Records follow. Print exactly the lines from the one that has "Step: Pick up" through the one that has "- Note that", inclusive, and omit the pictures.

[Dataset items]

════

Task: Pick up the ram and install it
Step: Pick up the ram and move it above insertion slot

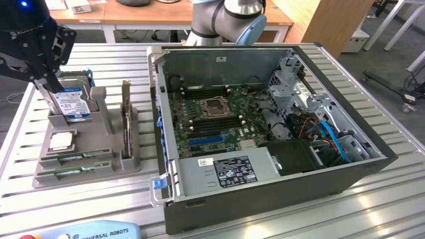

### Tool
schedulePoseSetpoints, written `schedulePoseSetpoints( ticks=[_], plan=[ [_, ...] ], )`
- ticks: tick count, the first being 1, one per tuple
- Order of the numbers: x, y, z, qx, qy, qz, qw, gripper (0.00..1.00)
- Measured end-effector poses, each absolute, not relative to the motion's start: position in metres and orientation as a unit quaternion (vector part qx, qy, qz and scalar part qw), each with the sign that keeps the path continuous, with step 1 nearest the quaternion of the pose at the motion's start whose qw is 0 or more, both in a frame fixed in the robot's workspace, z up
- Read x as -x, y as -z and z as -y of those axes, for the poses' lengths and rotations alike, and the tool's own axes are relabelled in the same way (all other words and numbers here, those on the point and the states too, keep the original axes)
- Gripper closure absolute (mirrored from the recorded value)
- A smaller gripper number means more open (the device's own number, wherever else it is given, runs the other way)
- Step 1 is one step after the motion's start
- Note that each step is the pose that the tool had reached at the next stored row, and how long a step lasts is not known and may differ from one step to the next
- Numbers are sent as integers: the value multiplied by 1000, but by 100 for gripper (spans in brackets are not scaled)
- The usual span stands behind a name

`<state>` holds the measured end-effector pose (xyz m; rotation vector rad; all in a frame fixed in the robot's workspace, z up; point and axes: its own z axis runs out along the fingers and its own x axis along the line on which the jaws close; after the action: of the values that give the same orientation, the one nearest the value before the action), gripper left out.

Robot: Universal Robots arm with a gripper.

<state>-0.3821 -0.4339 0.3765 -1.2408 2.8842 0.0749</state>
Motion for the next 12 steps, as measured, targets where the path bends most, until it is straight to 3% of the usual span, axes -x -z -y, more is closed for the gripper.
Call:
schedulePoseSetpoints(
  ticks=[12],
  plan=[
    [382, -376, 434, 493, -24, -870, -2, 90]
  ],
)
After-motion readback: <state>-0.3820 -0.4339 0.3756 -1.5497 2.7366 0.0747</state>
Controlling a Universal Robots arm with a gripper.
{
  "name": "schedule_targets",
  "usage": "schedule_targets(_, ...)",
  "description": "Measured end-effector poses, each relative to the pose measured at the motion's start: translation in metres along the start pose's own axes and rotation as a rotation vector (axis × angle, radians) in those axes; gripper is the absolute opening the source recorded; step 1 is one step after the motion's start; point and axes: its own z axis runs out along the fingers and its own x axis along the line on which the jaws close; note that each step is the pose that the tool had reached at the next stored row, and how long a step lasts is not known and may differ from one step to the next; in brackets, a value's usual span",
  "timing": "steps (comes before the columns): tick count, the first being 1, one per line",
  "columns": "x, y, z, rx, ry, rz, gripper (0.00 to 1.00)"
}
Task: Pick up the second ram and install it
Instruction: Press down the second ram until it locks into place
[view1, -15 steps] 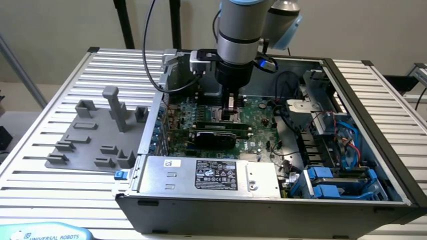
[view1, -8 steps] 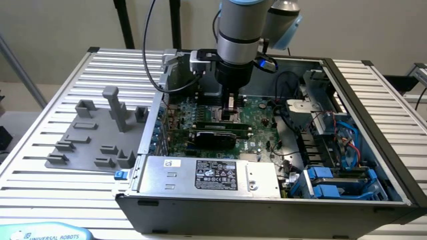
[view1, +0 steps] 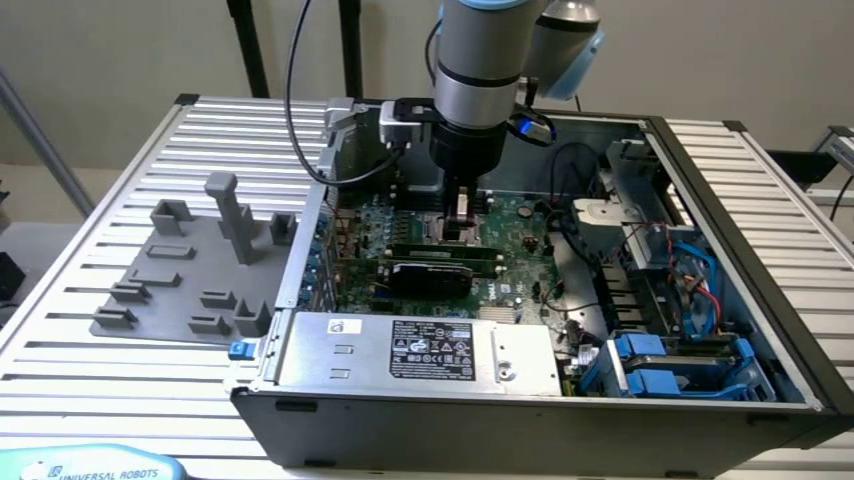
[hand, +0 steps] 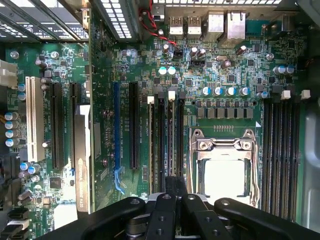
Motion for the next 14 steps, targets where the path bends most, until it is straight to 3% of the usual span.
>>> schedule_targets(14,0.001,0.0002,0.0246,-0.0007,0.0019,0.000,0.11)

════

— Result for this exercise —
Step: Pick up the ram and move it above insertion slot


### Tool
schedulePoseSetpoints, written `schedulePoseSetpoints( ticks=[_], plan=[ [_, ...] ], )`
- ticks: tick count, the first being 1, one per tuple
- Order of the numbers: x, y, z, qx, qy, qz, qw, gripper (0.00..1.00)
- Measured end-effector poses, each absolute, not relative to the motion's start: position in metres and orientation as a unit quaternion (vector part qx, qy, qz and scalar part qw), each with the sign that keeps the path continuous, with step 1 nearest the quaternion of the pose at the motion's start whose qw is 0 or more, both in a frame fixed in the robot's workspace, z up
- Read x as -x, y as -z and z as -y of those axes, for the poses' lengths and rotations alike, and the tool's own axes are relabelled in the same way (all other words and numbers here, those on the point and the states too, keep the original axes)
- Gripper closure absolute (mirrored from the recorded value)
- A smaller gripper number means more open (the device's own number, wherever else it is given, runs the other way)
- Step 1 is one step after the motion's start
- Note that each step is the pose that the tool had reached at the next stored row, and how long a step lasts is not known and may differ from one step to the next

No more output is expected here.